Respiratory Medicine, Volume 109, Issue 1, January 2015, Pages 74 - 78



Occurrence of Cystic Fibrosis (CF) in more than one member in a family is not uncommon. The aim of our study was to assess the influence of multiple siblings with CF on disease expression and outcome.


Study group consisted of 2-siblings (2-sibs, n = 42) or 3/4 siblings (3/4-sibs, n = 22) with CF in one family. Each sibling was matched by age, mutation, and gender to a single CF patient.


3/4-sibs subgroup compared to singles showed a lower mean FEV1 with a faster decline rate (58.4 ± 27.5 vs. 72.7 ± 25.4 and −5 ± 6.4 vs. −1.7 ± 2.8 %predicted decline/year respectively, p < .05), more airway colonization by Pseudomonas aeruginosa and Mycobacterium abscessus (15 (68%) vs. 8 (36%) and 7 (32%) vs. 4 (18%), respectively, p < .05) and more lung transplants (5 (23%) vs. 2 (9%), respectively, p < .02). Last mean FEV1 within 3/4-sibs was significantly lower for the youngest sib (p < .05).

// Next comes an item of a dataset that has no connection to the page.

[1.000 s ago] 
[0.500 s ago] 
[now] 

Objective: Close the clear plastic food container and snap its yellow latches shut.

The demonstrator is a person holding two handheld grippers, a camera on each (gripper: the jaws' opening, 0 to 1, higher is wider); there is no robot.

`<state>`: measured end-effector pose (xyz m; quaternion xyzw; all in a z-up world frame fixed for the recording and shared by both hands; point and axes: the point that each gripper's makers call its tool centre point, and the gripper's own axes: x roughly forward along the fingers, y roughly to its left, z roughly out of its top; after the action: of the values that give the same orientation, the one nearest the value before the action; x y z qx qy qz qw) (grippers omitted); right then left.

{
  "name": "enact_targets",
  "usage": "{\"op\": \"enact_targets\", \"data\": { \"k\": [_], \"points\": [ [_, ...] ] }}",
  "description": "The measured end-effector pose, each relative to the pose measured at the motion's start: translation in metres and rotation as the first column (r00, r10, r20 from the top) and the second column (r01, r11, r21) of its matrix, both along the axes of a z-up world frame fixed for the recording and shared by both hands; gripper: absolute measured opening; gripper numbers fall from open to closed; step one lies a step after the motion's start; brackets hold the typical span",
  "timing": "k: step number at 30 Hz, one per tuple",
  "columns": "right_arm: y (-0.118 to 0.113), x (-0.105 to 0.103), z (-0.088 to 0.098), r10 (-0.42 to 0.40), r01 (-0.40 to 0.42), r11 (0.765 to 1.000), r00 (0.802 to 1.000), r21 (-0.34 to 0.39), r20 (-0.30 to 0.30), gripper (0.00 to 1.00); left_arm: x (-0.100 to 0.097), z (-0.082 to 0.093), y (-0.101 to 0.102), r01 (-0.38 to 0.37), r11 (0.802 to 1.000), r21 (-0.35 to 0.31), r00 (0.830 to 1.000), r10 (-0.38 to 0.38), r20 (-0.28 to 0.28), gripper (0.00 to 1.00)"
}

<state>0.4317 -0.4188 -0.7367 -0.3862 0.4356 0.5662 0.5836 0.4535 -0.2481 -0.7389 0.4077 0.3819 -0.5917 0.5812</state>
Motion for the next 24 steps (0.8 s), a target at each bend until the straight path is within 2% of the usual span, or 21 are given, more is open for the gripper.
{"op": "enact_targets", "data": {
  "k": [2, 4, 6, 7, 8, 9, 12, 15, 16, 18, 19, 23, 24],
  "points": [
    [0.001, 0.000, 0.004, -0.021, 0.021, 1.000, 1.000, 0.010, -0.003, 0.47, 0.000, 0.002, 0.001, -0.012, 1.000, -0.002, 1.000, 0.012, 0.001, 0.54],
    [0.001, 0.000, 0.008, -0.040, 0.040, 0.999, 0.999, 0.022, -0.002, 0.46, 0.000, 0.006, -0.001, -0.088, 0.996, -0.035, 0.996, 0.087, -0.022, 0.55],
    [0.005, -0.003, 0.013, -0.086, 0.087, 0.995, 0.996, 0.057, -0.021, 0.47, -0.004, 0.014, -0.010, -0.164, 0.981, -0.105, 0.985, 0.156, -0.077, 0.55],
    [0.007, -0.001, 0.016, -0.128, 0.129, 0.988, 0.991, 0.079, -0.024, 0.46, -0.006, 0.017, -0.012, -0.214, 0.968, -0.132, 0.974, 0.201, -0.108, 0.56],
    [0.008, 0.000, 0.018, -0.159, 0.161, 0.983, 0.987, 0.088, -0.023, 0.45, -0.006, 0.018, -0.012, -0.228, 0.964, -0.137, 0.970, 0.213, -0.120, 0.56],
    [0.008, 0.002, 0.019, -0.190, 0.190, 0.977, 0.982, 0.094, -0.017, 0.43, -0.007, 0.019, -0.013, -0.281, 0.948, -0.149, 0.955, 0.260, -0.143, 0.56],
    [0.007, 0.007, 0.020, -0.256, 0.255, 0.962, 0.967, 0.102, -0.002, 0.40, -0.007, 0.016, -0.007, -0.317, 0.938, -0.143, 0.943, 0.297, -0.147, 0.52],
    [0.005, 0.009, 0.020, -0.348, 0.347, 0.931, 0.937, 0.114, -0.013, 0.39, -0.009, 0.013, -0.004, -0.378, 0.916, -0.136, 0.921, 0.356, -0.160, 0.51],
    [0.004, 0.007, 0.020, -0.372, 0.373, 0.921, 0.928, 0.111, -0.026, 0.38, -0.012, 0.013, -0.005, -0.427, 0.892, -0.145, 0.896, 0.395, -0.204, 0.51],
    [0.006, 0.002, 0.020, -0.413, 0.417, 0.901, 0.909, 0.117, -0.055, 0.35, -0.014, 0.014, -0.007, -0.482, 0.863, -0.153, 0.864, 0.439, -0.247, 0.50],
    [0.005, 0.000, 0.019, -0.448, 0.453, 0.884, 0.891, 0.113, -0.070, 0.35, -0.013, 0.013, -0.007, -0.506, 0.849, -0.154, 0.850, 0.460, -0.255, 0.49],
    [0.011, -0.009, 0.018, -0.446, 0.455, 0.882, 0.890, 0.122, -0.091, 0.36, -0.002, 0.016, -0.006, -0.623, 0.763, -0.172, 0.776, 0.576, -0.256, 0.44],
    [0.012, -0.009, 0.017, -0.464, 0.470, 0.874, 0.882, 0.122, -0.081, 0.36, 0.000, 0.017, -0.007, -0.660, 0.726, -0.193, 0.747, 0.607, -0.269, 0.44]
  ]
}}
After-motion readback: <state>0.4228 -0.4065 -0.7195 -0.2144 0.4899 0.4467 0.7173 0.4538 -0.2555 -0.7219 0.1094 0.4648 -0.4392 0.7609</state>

Three or more CF patients in one family may be a risk factor for more severe disease and poor prognosis. In our view this reflects the burden of disease on the patients and families.

Keywords: Cystic fibrosis, Siblings, Outcome.


Cystic Fibrosis (CF) is an autosomal recessive disease characterized by loss of function of CF Transmembrane conductance Regulator (CFTR) protein, which results mainly in respiratory, gastrointestinal, and fertility manifestations. In spite of widespread use of genetic testing and newborn screening, the occurrence of CF in more than one member in a family still exists in different populations. The sick siblings differ in different aspects of disease expression and progression. Age of diagnosis of the younger sibling is often earlier due to awareness of family and caregivers [1], [2], and [3]; however, newly diagnosed CF through newborn screening may promote the diagnosis of an undiagnosed older sibling with CF [4] . The early diagnosis contributes to better Pulmonary Function Tests (PFTs) later in life [3] and [5]; although similar clinical presentation of disease was shown between siblings [1], [3], and [5], there is contradicting data in regard to disease progression and outcome [2], [3], and [5]. Airway colonization by the same strain of Pseudomonas aeruginosa is often seen among siblings with CF [6] , but it is unclear whether younger siblings are colonized earlier in life as a result of transmission from the older chronically colonized sibling [1], [2], and [3]. The burden of disease in CF is tremendous [7] and [8] and has enormous impact on family choices of future family planning [8] , especially on the decision whether to abort a second fetus with CF [9] and [10]. The aim of our study was to assess the influence of multiple CF patients in a single family on disease course and outcome.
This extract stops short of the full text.